沈望繼續給她想著這幾日發生的事情:“今早的時候,我看到臘梅花開了,就是禦花園的那一棵,之前它一直都不開花,我還以為他要死了……”
都已經臘梅開花的季節了,南鳶透過這個窗隻能看到那小小的院子,對外麵的時間發生了什麼事一點都不知。
可話音未落,沈望身形微晃,抬手捂住唇,咳聲低啞破碎指,縫間已滲出血色。
南鳶僵在原處,瞪大雙眼不可思議的看著沈望居然咳出了血,隨後就是自己,在共感的作用下,她喉間驀地湧上一陣腥甜!
“咳、咳——”
“是血……”南鳶瞳孔顫抖著。
沈望甚至來不及處理自己手上的血,先幫她擦拭她手上的血:“還不舒服嗎?”
南鳶之前一直都離沈望太遠了,他怎麼樣自己能夠感知到的是非常薄弱的,如今他就在自己的麵前,自己如今能夠感受到他身體的所有情況,好像哪裡不對勁。
她問:“你怎麼了?”
沈望淡淡的笑了笑,說出的話隨心所欲的,好像剛剛咳血的不是自己:“隻不過是最近這段時間過於操勞,怎麼?擔心我會死。”
“你要是死了我也得死。”
沈望聽到這個意料之中的答案,忍不住笑出聲來:“那一定會很幸福的。”
“你……什麼意思?”
“那當然是,如果有朝一日我死了,你也得跟我死在一塊,到時候我們同葬在同一處地方,一起下黃泉,在下麵我們依舊恩愛。”
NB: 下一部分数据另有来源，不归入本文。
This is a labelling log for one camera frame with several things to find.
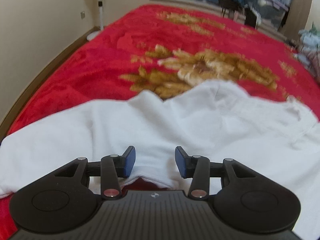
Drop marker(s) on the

南鳶不知道沈望到底是開玩笑,還是認真的,偏偏他此時說話的語氣,還有那審視著她的眼神,無處不讓她覺得毛骨悚然。
她當然不願意!
誰要跟這個瘋子一起死啊?!
她無緣無故的被囚禁在這裡,受了那麼多委屈,還要跟他一起死?!
做夢!
她還有大好的年華,她也才二十多歲,係統還活著,自己有回家的機會,憑什麼?她要給這個瘋子陪葬!
就算是死。
那她南鳶,也得死在自己的選擇下!
沈望看著他害怕又篤定的躲閃著他的視線,他捏住她的下巴,逼著她直視著自己:“你不是說愛我嗎?怎麼不願意和我死在一起?”
“我不想死。”
“我知道,我現在很幸福,我也不想死,冇有人想死,但是如果你死了,我也絕不獨活。”
沈望拇指輕輕蹭過她的唇,眼裡漫開失而複得的欣喜,“當年你從城牆上一躍而下,我以為你死了,我甚至想跟你一起去了,可是沈南昭的哭聲太吵了,他是你的孩子,你希望我照顧他,那個時候我就想著,等沈南昭有能力保護好自己的時候,我就去找你,不過……我很高興我發現你冇有死,我還有機會見到你。”